Palacin Florent, Poinsard Luc, Billat Véronique
EA 4445-Movement, Balance, Performance, and Health Laboratory, Université de Pau et des Pays de l'Adour, 65000 Tarbes, France.
Faculty of Sport Science, Université Évry Paris-Saclay, 23 Bd François Mitterrand, 91000 Évry-Courcouronnes, France.
Sports (Basel). 2024 Sep 12;12(9):252. doi: 10.3390/sports12090252.
The pacing of a marathon is arguably the most challenging aspect for runners, particularly in avoiding a sudden decline in speed, or what is colloquially termed a "wall", occurring at approximately the 30 km mark. To gain further insight into the potential for optimizing self-paced marathon performance through the coding of comprehensive physiological data, this study investigates the complex physiological responses and pacing strategies during a marathon, with a focus on the application of Shannon entropy and principal component analysis (PCA) to quantify the variability and unpredictability of key cardiorespiratory measures. Nine recreational marathon runners were monitored throughout the marathon race, with continuous measurements of oxygen uptake (V˙O), carbon dioxide output (V˙CO), tidal volume (Vt), heart rate, respiratory frequency (Rf), and running speed. The PCA revealed that the entropy variance of V˙O, V˙CO, and Vt were captured along the F1 axis, while cadence and heart rate variances were primarily captured along the F2 axis. Notably, when distance and physiological responses were projected simultaneously on the PCA correlation circle, the first 26 km of the race were positioned on the same side of the F1 axis as the metabolic responses, whereas the final kilometers were distributed on the opposite side, indicating a shift in physiological state as fatigue set in. The separation of heart rate and cadence entropy variances from the metabolic parameters suggests that these responses are independent of distance, contrasting with the linear increase in heart rate and decrease in cadence typically observed. Additionally, Agglomerative Hierarchical Clustering further categorized runners' physiological responses, revealing distinct clusters of entropy profiles. The analysis identified two to four classes of responses, representing different phases of the marathon for individual runners, with some clusters clearly distinguishing the beginning, middle, and end of the race. This variability emphasizes the personalized nature of physiological responses and pacing strategies, reinforcing the need for individualized approaches. These findings offer practical applications for optimizing pacing strategies, suggesting that real-time monitoring of entropy could enhance marathon performance by providing insights into a runner's physiological state and helping to prevent the onset of hitting the wall.

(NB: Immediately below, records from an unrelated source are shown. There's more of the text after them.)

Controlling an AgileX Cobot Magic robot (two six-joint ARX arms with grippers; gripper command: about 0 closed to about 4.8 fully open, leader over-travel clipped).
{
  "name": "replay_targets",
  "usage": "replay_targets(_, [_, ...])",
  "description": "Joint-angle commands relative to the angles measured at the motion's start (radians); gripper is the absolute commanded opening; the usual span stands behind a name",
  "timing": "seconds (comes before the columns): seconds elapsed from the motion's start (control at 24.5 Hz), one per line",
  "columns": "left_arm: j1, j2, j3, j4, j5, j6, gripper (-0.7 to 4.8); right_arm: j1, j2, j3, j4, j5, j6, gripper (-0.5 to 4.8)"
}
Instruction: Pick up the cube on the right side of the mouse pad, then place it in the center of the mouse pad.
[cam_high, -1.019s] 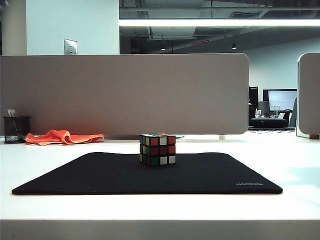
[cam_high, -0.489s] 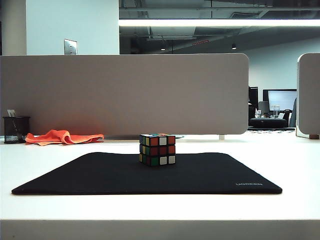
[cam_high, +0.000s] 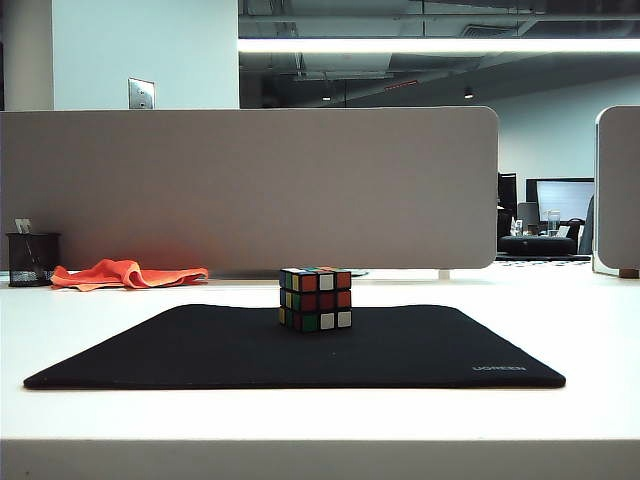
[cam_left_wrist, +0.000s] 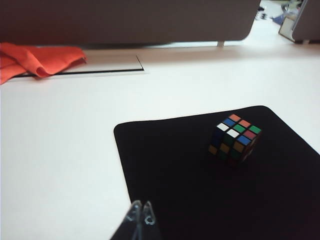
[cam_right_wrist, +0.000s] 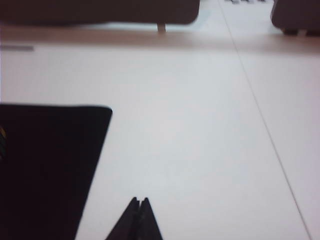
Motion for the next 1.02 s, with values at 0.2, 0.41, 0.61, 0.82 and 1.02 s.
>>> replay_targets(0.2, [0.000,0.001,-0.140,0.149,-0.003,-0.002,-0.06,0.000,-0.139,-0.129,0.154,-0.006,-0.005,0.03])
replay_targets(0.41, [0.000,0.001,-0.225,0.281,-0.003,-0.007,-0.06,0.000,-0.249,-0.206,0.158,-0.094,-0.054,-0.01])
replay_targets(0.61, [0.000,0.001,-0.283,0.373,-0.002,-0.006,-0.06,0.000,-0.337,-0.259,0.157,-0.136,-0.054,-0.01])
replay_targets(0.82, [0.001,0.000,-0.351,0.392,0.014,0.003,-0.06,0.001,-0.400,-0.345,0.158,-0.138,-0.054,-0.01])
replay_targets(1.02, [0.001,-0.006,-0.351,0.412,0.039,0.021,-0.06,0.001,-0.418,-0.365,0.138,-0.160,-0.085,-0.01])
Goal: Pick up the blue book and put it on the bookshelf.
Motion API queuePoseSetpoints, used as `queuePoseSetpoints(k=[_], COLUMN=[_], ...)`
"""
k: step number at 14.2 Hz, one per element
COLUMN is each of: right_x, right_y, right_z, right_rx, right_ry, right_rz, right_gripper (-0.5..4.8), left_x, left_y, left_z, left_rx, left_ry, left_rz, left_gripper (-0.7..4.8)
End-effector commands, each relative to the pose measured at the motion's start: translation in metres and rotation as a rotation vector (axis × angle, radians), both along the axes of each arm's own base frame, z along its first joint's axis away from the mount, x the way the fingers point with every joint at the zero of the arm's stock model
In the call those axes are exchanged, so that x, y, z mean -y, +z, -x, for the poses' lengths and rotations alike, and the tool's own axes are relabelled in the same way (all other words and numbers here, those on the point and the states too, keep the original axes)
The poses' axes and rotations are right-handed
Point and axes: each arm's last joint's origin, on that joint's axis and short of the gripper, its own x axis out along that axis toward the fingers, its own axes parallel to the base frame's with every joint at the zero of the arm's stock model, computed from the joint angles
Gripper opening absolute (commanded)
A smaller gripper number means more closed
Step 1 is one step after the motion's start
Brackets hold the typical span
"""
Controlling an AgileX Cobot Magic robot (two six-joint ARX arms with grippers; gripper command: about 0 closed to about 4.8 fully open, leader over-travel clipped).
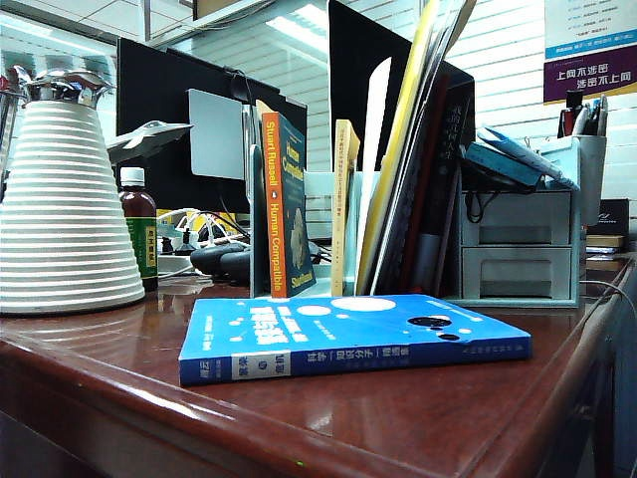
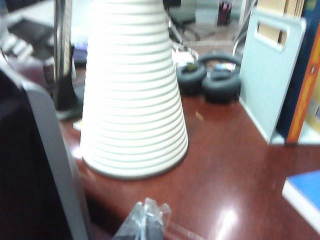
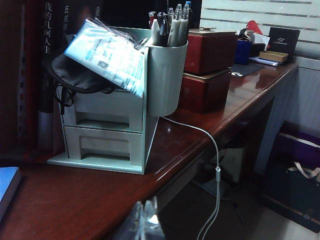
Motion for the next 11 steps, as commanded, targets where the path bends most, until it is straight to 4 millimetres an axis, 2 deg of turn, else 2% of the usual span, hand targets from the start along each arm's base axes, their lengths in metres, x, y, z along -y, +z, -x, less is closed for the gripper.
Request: queuePoseSetpoints(k=[1, 5, 8, 11], right_x=[0.0, 0.0, 0.0, -0.001], right_y=[0.02, 0.049, 0.088, 0.134], right_z=[0.005, 0.013, 0.02, 0.005], right_rx=[0.064, 0.131, 0.127, 0.09], right_ry=[0.005, 0.005, 0.002, 0.032], right_rz=[-0.01, -0.012, -0.013, 0.008], right_gripper=[-0.01, -0.01, -0.01, -0.01], left_x=[0.0, 0.0, -0.001, 0.002], left_y=[0.014, 0.032, 0.059, 0.09], left_z=[0.002, 0.007, 0.011, 0.002], left_rx=[0.061, 0.1, 0.109, 0.049], left_ry=[-0.008, -0.013, -0.019, -0.078], left_rz=[0.062, 0.153, 0.311, 0.448], left_gripper=[-0.07, -0.07, -0.07, -0.07])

马拉松的配速可以说是跑步者面临的最具挑战性的方面,尤其是要避免速度突然下降,也就是俗称的在大约30公里处出现的“撞墙”。为了进一步深入了解通过对综合生理数据进行编码来优化自主配速马拉松表现的潜力,本研究调查了马拉松期间复杂的生理反应和配速策略,重点是应用香农熵和主成分分析(PCA)来量化关键心肺指标的变异性和不可预测性。在整个马拉松比赛过程中对九名业余马拉松跑者进行了监测,持续测量摄氧量(V˙O)、二氧化碳排出量(V˙CO)、潮气量(Vt)、心率、呼吸频率(Rf)和跑步速度。主成分分析显示,V˙O、V˙CO和Vt的熵方差沿F1轴捕获,而步频和心率方差主要沿F2轴捕获。值得注意的是,当距离和生理反应同时投影到主成分分析相关圆上时,比赛的前26公里与代谢反应位于F1轴的同一侧,而最后几公里分布在另一侧,这表明随着疲劳的出现生理状态发生了变化。心率和步频熵方差与代谢参数的分离表明,这些反应与距离无关,这与通常观察到的心率线性增加和步频降低形成对比。此外,凝聚层次聚类进一步对跑者的生理反应进行了分类,揭示了不同的熵谱簇。分析确定了两到四类反应,代表了个体跑者马拉松的不同阶段,一些簇清楚地区分了比赛的开始、中间和结束。这种变异性强调了生理反应和配速策略的个性化性质,强化了采用个性化方法的必要性。这些发现为优化配速策略提供了实际应用,表明对熵的实时监测可以通过深入了解跑者的生理状态并帮助预防撞墙的发生来提高马拉松表现。